I can trace my poetics back to this unfenced field. I spent five or six years practicing meter and formal poetry, until I could write iambic pentameter without thinking about it. Paradise Lost was like home to me. That is the fenced field. I return, as I must return, to the field of pure potential, unmarked by wire and posts. The only electricity that hums there is that of the person in the field.
Robert Frost famously said that writing without form is like playing tennis without the net. I come from an untennised background. No pools, no tennis courts, no organized athletics. There was no tennis, only the field. Our conception of what a field is is as much linked to class and geography as any of our other concepts—our knowledge always particularly inflected by our specific and contextualized upbringing. We do not use words the same way because we come to them from different histories.

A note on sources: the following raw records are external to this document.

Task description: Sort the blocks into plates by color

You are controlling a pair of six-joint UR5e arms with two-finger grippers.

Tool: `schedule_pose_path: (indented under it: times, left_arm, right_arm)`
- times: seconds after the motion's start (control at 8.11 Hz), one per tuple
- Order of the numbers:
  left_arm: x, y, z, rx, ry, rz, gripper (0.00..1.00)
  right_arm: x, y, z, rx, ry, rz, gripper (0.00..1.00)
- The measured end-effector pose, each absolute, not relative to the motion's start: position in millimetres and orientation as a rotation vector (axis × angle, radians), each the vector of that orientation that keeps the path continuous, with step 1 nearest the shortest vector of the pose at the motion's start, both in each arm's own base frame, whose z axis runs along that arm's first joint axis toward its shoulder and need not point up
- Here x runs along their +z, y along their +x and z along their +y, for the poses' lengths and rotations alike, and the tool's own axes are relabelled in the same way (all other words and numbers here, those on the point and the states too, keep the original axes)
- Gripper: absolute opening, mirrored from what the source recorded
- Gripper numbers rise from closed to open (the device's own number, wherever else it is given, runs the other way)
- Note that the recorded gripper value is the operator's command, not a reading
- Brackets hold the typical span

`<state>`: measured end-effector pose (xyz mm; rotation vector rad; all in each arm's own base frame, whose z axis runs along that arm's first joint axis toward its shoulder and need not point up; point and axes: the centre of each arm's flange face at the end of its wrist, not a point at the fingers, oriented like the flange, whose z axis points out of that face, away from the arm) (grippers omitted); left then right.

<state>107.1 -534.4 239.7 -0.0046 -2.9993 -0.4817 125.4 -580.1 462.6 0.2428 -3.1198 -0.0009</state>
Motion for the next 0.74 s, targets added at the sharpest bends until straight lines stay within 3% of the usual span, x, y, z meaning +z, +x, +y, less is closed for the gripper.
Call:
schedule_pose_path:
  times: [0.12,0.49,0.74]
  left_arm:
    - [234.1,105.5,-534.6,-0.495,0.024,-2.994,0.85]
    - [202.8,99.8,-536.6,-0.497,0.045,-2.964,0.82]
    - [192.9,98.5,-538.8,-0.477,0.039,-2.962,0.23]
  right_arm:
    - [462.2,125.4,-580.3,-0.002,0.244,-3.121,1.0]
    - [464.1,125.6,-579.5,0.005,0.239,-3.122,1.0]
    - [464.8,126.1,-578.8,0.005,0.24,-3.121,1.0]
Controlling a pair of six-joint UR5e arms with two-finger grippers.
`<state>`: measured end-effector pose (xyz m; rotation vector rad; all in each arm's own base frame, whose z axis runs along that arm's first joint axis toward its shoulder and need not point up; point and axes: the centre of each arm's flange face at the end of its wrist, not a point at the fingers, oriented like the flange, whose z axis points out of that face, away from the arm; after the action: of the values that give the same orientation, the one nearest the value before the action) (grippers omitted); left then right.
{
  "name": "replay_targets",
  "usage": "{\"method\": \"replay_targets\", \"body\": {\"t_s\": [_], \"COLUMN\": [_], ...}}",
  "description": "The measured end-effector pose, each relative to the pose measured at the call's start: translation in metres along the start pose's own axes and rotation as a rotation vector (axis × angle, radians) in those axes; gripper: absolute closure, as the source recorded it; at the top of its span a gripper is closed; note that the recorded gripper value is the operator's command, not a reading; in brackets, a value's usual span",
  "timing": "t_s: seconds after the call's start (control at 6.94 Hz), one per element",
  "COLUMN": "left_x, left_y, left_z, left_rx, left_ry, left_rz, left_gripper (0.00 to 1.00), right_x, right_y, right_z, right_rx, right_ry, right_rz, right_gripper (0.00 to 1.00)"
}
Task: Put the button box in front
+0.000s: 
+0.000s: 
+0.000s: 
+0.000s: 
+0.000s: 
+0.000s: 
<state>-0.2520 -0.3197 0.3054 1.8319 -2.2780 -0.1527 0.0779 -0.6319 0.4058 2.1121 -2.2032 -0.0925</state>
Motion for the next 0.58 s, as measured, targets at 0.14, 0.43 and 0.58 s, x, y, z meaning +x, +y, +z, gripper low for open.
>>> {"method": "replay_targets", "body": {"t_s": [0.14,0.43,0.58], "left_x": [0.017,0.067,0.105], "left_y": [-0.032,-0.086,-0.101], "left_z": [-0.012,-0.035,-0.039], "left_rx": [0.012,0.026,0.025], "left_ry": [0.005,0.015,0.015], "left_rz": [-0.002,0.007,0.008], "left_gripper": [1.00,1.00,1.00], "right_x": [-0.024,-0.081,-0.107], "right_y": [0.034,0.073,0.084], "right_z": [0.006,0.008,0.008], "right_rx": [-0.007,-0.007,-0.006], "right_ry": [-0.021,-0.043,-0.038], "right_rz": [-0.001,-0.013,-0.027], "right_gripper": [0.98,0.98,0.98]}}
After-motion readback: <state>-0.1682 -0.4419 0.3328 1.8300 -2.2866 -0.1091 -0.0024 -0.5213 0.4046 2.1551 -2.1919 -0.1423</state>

The images of our childhoods are images of origin—deep images in our psyches. Butchering, gardening, raising chickens—these are activities closely linked to the image-history of the field for me. And when I come to the page, I bring the field with me—the two fields intersect, overlap, layer onto each other. It is why I am so attracted to hybridity and genre-play, to challenging language that leaves gaps for the reader to move or drift into. C.D. Wright wrote that “a genre…is a place to get away from and a place to come back to.” What is not fixed, but ever-present for me is the field—a space of undiluted potential. Both the rising and the setting sun set the sedge grass on golden-fire with their light.
The field—of the imagination, of the page—is unfenced. The only animals there are the animals I bring with me.